Odkryli ważną rzecz: wiara nie jest spokojnym płynięciem do portu, wiara to ryzyko życia dla Boga i z Bogiem, aby nieść ludziom Dobrą Nowinę, bo rybacy ludzi nie są od łowienia i zbierania, ale od obdarzania, i to nie swoim dobrem, ale mocą, która nie jest ich własnością, tylko przez nich przechodzi.

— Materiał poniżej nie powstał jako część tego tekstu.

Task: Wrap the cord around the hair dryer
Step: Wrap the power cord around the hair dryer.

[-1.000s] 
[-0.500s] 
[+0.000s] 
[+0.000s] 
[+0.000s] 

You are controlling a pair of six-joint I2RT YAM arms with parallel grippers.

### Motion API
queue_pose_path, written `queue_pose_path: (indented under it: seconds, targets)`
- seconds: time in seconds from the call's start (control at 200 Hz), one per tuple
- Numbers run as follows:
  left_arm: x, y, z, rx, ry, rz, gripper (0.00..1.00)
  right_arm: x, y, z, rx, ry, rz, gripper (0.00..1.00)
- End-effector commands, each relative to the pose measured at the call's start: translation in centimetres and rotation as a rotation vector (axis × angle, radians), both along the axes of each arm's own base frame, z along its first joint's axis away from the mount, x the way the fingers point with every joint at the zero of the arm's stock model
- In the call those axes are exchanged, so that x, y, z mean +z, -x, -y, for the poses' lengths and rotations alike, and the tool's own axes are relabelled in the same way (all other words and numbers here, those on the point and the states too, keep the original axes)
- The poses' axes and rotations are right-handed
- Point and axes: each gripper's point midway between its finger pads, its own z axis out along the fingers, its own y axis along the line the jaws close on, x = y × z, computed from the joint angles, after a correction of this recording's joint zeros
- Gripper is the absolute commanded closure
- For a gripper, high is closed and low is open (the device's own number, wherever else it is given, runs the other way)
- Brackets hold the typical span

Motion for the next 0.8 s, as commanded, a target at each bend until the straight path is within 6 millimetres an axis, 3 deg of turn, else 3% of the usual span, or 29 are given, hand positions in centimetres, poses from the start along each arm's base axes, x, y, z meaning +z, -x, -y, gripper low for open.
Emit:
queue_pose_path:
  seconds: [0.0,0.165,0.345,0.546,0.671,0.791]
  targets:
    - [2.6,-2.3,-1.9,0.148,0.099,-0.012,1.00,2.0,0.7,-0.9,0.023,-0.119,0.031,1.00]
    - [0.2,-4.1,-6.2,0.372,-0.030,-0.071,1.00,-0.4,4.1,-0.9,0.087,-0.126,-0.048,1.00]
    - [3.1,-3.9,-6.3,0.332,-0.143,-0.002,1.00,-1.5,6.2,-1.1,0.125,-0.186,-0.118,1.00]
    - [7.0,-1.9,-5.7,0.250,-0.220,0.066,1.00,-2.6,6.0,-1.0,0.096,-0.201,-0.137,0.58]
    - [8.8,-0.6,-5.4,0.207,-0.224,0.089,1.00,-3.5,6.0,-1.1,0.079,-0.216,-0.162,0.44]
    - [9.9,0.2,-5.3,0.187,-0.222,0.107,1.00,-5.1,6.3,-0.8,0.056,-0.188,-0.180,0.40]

Pójdźcie za Mną, a sprawię, że się staniecie rybakami ludzi
Sens historii?
Paweł Klimczak OP
Jon 3, 1-5. 10 • Ps 25 • 1 Kor 7, 29-31 • Mk 1, 14-20
Można mieć niekiedy wrażenie, że nasze życie i świat wokół nas są strumieniem przypadkowych wydarzeń. Sami jesteśmy przez niego niesieni w nieznanym kierunku. W Ewangelii słyszymy, że czas się wypełnił, osiągnął swój cel i kres. Czyżby więc był cel, sens historii tego świata? Ewangelia nie pozostawia wątpliwości. To królestwo Boże nadaje sens całej rzeczywistości. Chrystus, Słowo Przedwieczne, którego pamiątkę wcielenia obchodziliśmy kilka tygodni temu, objawia w pełni odwieczny plan Boży. Człowiek, a z nim stworzony świat, który wyszedł od Boga, ma do Niego powrócić. Syn Boży, stając się człowiekiem, wchodząc w czas, zapoczątkowuje królestwo Boże, które jest uczestnictwem człowieka w życiu Boga Trójjedynego. Jezus Chrystus w misterium wcielenia i odkupienia wypełnia oczekiwanie ludzkości wyraźnie wyrażone na kartach Starego Testamentu.
Boże królestwo nie przychodzi wyłącznie w perspektywie historii całej ludzkości. Ewangelia opowiada o spotkaniu Chrystusa z konkretnymi osobami: Szymonem, Andrzejem, Jakubem, Janem. Jezus zaprasza ich do pójścia za sobą. W spotkaniu z Chrystusem ich życie nabiera nowego sensu, który przekracza wszystkie ich dotychczasowe cele i zamierzenia.
Zaproszenie do pójścia za Jezusem jest zaproszeniem do komunii z Nim w Jego królestwie. Każde słowo, każdy czyn, każda chwila życia człowieka mogą być i mają być skierowane ku pełniejszemu objawianiu i urzeczywistnianiu Bożego zamysłu miłości. Taka jest istota powołania apostołów i każdego chrześcijańskiego powołania. Realizuje się ono w najróżnorodniejszy sposób w życiu każdego z nas, jeżeli z wiarą przyjmujemy Jezusowe zaproszenie. Odkrycie głębi powołania sprawia, że słuchacze wezwani przez Jezusa robią rzecz niebywałą, porzucają wszystko, by pójść za Nim. Wierność Chrystusowi prowadzi ich poprzez różne sytuacje, niekiedy bardzo trudne i bolesne. Jednak doświadczenie Bożej miłości i nadzieja na jej cakowite wypełnienie w królestwie czynią ich ludźmi szczęśliwymi.
Słowa Chrystusa: „Czas się wypełnił i bliskie jest królestwo Boże. Nawracajcie się i wierzcie w Ewangelię”, nie są niczym innym, jak zaproszeniem nas do odkrycia piękna i wielkości naszego powołania, którym jest życie dla Boga i życie z Nim, w Jego królestwie na wieki. Czas, w którym żyjemy, może być już teraz czasem świętym, jeżeli tylko pozwolimy się poprowadzić Chrystusowi.